To do » Locate each line of the material that contains "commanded", then return it.

───── Recorded data ─────

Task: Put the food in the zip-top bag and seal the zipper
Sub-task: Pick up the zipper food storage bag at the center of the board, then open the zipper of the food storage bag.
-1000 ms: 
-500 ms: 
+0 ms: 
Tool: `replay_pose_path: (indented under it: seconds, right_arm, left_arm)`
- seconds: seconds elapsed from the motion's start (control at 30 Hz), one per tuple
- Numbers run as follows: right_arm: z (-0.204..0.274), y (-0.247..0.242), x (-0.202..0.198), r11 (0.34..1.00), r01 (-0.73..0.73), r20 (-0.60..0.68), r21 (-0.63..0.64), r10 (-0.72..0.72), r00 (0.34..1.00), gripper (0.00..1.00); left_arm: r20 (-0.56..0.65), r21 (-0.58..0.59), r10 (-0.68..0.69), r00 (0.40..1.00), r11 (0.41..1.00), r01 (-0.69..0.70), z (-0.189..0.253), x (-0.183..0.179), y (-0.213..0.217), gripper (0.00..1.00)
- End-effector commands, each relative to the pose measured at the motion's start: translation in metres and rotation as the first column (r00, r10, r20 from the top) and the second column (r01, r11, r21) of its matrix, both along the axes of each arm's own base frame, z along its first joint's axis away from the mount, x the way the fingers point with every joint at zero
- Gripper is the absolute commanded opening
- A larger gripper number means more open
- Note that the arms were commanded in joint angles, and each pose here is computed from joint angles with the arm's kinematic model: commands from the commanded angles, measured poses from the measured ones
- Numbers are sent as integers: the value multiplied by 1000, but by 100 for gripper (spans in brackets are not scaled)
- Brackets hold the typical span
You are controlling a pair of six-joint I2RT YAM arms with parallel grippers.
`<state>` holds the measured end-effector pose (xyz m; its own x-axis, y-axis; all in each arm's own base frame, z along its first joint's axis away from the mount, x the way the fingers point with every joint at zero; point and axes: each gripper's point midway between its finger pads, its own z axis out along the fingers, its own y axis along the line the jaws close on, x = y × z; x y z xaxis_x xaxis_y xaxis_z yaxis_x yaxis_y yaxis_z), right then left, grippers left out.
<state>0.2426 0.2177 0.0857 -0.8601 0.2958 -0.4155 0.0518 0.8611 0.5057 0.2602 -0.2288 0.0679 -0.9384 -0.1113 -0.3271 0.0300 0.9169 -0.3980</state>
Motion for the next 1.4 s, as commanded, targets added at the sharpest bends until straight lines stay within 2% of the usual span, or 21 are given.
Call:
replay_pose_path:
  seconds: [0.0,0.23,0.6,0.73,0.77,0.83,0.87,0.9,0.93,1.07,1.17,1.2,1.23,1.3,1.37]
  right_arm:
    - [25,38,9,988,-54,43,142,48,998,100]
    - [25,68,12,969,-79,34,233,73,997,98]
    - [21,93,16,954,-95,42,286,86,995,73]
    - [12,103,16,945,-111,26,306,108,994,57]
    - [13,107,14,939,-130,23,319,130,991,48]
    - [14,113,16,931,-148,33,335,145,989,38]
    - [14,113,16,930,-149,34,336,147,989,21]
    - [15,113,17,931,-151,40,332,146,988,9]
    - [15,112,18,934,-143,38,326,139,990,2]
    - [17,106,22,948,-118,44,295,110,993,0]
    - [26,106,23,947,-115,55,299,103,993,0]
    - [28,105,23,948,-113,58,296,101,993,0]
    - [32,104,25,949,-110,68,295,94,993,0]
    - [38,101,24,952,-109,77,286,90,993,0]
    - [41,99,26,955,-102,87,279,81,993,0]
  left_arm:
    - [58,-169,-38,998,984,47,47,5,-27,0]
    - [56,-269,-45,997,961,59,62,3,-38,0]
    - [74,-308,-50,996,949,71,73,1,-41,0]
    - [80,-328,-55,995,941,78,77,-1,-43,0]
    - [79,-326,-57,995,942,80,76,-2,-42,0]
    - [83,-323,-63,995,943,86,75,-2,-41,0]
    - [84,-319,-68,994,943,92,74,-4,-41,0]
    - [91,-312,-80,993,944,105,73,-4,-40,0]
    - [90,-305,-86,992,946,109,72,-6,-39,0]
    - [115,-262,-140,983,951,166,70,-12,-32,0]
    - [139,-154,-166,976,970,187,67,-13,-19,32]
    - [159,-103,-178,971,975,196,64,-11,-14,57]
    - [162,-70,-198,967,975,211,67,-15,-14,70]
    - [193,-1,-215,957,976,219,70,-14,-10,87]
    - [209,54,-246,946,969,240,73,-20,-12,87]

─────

Final answer »
- Gripper is the absolute commanded opening
- Note that the arms were commanded in joint angles, and each pose here is computed from joint angles with the arm's kinematic model: commands from the commanded angles, measured poses from the measured ones
Motion for the next 1.4 s, as commanded, targets added at the sharpest bends until straight lines stay within 2% of the usual span, or 21 are given.

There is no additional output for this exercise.